Mere silence is not fraud, except;
  • When silence itself is equivalent to speech.
  • When it is the duty of the person keeping silence to speak.
  • When it is the duty of the seller to disclose latent or hidden defect.


Effect of fraud:
The contract is voidable at the option of the defrauded party. The defrauded party is entitled to compensation for any damage he has sustained. The defrauded party may insist that the contract shall be performed and that he should be put in the position in which he would have been if the representation made was true.

MISREPRESENTATION
Misrepresentation is a misstatement of a material fact made innocently with an honest belief as to its truth or non-disclosure of a material fact, without any intent to deceive the other party.

The effect of misrepresentation is that the agreement is voidable by the party whose consent is obtained by misrepresentation.

MISTAKE

Mistake is erroneous belief about something.

It may be mistake of law or mistake of fact.

Mistake of law does not result in a voidable contract.

Bilateral mistake of fact renders a contract void. (lack of consensus ad idem).

The mistake must relate to fact, not opinion.

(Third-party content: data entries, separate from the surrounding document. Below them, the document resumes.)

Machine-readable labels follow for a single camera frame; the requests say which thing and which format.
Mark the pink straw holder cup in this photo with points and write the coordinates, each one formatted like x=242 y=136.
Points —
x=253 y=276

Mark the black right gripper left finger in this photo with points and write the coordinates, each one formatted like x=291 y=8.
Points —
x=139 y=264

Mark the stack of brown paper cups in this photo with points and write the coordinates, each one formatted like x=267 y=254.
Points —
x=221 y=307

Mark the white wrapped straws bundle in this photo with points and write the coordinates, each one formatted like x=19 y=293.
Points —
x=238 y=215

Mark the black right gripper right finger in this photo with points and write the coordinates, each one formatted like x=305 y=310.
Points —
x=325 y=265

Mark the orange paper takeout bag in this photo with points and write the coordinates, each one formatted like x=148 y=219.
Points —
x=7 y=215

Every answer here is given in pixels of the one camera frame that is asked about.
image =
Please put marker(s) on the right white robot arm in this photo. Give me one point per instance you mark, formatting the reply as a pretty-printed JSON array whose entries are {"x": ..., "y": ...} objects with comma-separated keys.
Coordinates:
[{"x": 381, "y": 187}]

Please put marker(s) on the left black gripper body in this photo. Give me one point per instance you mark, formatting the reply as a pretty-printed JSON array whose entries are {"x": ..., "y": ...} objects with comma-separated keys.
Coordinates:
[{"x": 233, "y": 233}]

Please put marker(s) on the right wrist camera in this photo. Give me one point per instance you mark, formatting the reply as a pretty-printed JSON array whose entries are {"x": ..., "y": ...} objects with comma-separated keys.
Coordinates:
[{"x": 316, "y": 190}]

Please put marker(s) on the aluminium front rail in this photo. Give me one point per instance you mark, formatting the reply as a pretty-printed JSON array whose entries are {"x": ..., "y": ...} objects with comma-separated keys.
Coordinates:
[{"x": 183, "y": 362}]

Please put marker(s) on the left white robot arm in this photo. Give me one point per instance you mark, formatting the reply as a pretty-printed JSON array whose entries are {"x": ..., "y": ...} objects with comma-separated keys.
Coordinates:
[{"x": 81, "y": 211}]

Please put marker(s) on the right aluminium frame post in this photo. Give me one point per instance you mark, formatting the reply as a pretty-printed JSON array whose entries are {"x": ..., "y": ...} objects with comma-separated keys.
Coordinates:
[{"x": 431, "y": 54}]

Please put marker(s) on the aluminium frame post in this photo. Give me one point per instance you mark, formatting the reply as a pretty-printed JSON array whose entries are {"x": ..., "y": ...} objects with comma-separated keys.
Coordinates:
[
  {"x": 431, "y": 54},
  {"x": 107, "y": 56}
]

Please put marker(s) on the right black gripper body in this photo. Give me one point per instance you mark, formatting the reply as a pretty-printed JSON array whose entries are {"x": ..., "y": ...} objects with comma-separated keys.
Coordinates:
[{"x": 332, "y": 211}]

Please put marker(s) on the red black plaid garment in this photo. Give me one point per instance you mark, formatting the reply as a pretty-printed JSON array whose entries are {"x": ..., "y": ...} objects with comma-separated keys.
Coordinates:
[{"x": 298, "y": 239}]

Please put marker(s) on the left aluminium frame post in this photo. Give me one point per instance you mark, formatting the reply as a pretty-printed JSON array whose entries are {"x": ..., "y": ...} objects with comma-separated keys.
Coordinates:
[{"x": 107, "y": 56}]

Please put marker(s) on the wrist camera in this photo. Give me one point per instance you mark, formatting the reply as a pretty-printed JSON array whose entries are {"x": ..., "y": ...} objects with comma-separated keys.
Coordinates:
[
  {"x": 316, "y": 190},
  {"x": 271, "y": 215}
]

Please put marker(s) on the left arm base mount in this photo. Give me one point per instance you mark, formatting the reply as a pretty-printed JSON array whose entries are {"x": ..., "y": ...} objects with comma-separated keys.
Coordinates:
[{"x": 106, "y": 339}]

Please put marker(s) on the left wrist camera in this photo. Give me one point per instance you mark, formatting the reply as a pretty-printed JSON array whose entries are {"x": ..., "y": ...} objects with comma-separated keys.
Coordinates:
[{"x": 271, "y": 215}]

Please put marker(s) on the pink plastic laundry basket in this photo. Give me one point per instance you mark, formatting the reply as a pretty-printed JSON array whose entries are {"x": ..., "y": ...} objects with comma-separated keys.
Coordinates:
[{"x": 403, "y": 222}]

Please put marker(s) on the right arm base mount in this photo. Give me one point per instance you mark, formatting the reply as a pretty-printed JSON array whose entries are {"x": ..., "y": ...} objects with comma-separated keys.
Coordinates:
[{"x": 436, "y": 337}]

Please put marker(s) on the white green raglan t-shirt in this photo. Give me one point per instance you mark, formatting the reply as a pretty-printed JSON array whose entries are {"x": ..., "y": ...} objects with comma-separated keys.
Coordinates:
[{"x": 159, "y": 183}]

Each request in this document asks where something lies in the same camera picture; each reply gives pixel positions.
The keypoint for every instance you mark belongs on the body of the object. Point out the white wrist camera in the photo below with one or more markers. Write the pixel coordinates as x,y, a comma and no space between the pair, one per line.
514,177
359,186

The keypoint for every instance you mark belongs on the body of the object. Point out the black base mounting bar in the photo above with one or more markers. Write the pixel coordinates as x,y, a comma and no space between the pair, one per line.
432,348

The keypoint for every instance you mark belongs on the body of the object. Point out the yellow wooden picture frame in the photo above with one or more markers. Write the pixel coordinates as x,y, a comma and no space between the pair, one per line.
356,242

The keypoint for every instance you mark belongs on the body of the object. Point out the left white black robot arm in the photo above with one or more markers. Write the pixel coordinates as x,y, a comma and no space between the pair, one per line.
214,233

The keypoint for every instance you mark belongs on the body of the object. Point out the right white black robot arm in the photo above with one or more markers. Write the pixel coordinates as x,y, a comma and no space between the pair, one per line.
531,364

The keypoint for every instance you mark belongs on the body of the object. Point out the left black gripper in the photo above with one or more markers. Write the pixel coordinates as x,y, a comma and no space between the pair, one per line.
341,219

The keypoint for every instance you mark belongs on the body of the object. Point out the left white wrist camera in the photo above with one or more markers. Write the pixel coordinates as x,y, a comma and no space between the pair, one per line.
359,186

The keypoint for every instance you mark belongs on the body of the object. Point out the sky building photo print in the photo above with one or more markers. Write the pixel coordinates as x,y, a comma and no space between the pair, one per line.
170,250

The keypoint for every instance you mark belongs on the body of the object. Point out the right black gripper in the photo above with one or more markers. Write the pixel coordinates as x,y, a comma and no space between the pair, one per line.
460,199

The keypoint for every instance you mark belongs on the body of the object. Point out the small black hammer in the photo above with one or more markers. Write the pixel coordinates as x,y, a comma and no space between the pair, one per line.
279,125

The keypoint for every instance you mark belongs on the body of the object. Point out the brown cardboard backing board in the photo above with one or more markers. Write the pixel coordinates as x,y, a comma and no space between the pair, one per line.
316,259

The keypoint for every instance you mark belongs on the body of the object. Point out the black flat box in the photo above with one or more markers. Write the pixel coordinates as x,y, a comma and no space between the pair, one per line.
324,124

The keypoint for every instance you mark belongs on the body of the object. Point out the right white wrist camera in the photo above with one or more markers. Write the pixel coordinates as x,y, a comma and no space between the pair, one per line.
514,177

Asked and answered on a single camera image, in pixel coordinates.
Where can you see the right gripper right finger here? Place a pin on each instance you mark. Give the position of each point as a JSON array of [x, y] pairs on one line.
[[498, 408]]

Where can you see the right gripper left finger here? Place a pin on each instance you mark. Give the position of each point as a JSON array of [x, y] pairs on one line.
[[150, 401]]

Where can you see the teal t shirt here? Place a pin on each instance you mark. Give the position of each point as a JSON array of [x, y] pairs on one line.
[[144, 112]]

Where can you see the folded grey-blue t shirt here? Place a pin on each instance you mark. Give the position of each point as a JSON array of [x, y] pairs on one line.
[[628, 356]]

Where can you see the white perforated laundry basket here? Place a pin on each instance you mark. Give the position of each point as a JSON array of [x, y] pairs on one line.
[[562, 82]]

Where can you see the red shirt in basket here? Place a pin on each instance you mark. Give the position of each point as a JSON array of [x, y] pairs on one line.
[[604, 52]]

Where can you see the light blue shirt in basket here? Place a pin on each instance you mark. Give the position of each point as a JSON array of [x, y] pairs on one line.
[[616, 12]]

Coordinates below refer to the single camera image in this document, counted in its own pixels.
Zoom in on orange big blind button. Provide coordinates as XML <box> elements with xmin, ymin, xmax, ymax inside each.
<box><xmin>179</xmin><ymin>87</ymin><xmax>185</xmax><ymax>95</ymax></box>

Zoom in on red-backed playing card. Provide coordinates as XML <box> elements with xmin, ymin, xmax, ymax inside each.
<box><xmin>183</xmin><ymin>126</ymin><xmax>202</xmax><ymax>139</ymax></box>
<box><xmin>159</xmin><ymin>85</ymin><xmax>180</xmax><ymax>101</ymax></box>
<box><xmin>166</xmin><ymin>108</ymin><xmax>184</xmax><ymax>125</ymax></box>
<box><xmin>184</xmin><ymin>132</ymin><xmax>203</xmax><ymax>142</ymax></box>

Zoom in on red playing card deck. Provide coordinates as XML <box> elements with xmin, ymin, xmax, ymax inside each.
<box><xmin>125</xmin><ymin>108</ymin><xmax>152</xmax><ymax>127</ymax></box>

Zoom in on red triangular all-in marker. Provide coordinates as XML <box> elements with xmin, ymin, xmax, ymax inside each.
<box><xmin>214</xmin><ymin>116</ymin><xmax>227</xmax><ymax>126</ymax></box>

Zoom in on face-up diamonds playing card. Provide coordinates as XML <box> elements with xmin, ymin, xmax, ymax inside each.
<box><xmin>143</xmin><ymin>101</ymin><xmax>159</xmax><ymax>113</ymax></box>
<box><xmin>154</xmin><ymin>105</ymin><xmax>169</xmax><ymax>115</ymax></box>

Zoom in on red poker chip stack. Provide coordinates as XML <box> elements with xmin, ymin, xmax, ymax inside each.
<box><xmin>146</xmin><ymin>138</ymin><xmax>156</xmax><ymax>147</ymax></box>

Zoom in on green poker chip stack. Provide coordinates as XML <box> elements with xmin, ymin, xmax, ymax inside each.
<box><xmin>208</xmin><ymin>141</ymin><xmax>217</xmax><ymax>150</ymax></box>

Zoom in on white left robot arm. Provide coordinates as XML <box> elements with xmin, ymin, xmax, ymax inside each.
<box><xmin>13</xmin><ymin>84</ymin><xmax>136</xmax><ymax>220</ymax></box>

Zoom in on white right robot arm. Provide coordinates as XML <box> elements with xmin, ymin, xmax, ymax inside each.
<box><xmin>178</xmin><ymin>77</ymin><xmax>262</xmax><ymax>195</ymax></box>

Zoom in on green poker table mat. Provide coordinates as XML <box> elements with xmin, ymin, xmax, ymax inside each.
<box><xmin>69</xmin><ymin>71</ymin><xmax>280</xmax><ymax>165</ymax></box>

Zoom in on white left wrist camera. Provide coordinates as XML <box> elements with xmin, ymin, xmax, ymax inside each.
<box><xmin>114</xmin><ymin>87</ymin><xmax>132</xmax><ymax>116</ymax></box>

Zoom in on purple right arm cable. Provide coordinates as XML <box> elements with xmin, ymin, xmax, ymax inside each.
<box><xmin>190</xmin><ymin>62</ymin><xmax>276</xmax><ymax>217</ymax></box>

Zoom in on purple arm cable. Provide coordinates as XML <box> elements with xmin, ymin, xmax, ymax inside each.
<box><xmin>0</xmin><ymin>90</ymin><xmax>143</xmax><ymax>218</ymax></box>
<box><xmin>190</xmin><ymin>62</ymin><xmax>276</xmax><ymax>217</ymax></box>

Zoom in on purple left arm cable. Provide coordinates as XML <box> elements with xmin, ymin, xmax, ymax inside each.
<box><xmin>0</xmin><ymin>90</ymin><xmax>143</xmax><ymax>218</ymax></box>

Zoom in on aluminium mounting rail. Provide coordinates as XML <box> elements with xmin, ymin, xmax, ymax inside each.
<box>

The fact must be essential to the agreement &  The fact must be existing at the time of contract.

Instances of Bilateral Mistake:
Mistake as to:
  • the existence of the subject matter.
  • the identity of the subject matter.
  •  title or rights.
  • the quantity of subject matter.
  • the quality of subject matter.
  • assumptions.


Unilateral mistake does not affect the validity of an agreement. However, if it can be proved that the mistake was caused by fraud or misrepresentation it can be avoided.

Instances of Unilateral Mistake:
Mistake as to:
1.       Identity of the contracting party.
Said v Butt(1920)
(Case of the drama critic S, with whom the management, of which B was the managing director,  never intended to enter into a contract.)
2.       The character of document.

Mistake as to identity of the contracting party (caused by fraud):

Cundy v Lindsay (1878)
(Case where a fraudulent man called Blenkarn posing as a well known firm Blenkiron & Co ordered a large quantity of handkerchiefs in writing  from Cundy – received the goods & disposed off the goods to Lindsay , who acted in good faith – held that there was no contract between Cundy & Blenkarn and therefore, he had no right to sell the goods.)
Philips v Brooks (1919)
(Case of a jeweler & a certain North masquerading as Sir George Bullough – mistake was not about identity but only about the attributes of the buyer.)
Ingram v Little (1961)
(Case of sale of car by three ladies including I – cheque offered but refused – buyer persuaded them to believe he was a certain Hutchinson, leading businessman quoting an address & a telephone number – particulars verified by the ladies – car given for the cheque – car resold to L – cheque proved worthless – I sued L for car or for its value – held that as the ladies intended to enter into contract with the real Hutchinson  there could be no contract with a rogue – since the rogue had no title to the car, he could not convey a good title to L.)
Lewis v Averay (1971)
(Case of sale of car by L – cheque offered – buyer, masquerading as a famous film actor, asked to wait till cheque was cleared – sellers resistance broken – proof of identity, a special pass  of admission to a film studio,  given – cheque bounced – buyer had in the meantime sold it to innocent buyer A – held that L should suffer, it was he who had allowed the possession of goods to pass without waiting for the cheque to be cleared.)